Para uma análise e crítica do julgamento, veja, entre muitos: Yuval Merin e Rinat Kitay-Sanjaro, "Collins, Miranda e Issacharov – Sobre a Lacuna Entre o Que É Desejável e O Que É Encontrado na Regra Issacharov," Mishpatim 36 429 (2007); Boaz Sanjaro, "A regra de inadmissibilidade de provas obtidas ilegalmente estabelecida na decisão Issacharov – boas notícias ou decepção?" Law and the Army 19 (2007); Keren Shapira-Ettinger e Ron Shapira, "A Regra da Escultura Israelense nas Margens do Governo Issacharov," Din Ve-Devarim 3 427 (2007); Binyamin Blum, "'Exclua provas, você exclui a justiça'? Uma Avaliação Crítica do Governo Excludente de Israel após Issacharov", 16 SW J. Int'l L. 385 (2010)).
5.1.2. Desenvolvimento da regra na jurisprudência após a decisão Issacharov
Após a decisão Issacharov, foi discutida a questão da invalidação de provas obtidas ilegalmente em várias sentenças (ver, por exemplo: Recurso Criminal 1301/06 Espólio de Elzam v.
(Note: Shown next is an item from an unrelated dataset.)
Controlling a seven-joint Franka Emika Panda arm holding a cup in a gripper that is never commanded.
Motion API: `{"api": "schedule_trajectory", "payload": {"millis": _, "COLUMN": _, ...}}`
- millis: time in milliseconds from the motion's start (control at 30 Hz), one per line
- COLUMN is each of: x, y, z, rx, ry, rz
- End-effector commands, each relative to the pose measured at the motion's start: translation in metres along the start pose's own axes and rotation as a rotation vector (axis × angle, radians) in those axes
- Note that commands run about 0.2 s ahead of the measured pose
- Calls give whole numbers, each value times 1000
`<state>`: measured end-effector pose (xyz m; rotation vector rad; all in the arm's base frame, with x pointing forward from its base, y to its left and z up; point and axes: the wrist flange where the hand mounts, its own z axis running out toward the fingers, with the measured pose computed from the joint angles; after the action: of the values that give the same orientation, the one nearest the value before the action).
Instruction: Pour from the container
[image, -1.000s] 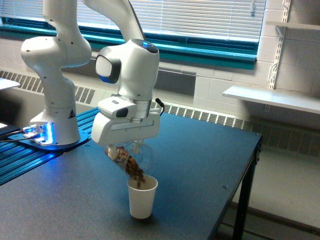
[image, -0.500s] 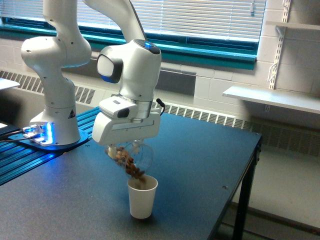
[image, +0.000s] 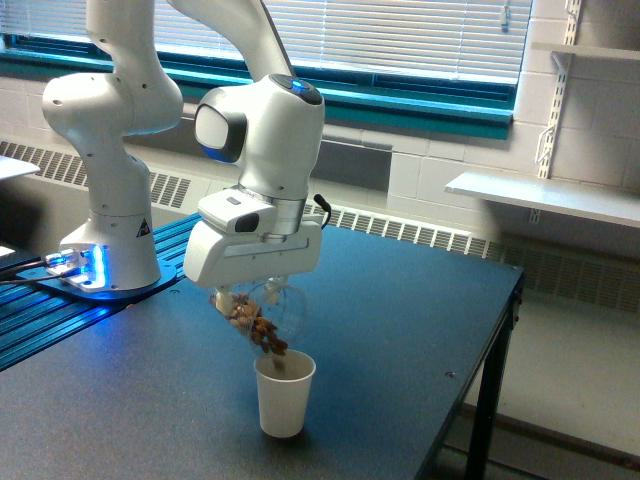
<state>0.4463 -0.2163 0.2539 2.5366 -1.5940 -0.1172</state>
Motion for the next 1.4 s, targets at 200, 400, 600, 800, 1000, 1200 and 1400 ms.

Estado de Israel [publicado em Nevo] (2009, doravante: o caso Elzem); Recurso Criminal 9956/05 Shai v. Estado de Israel [publicado em Nevo] (2009); uma matéria floral; Recurso Criminal 2869/09 Zeinati v. Estado de Israel [publicado em Nevo] (2011); Recurso Criminal 5956/08 Al-'Uqa v. Estado de Israel [publicado em Nevo] (2011, caso Al-'Uqa); Shemesh e a Autoridade de Apelação Criminal 10141/09 Ben-Haim v. Estado de Israel [publicado em Nevo] (2012, doravante: o caso Ben-Haim).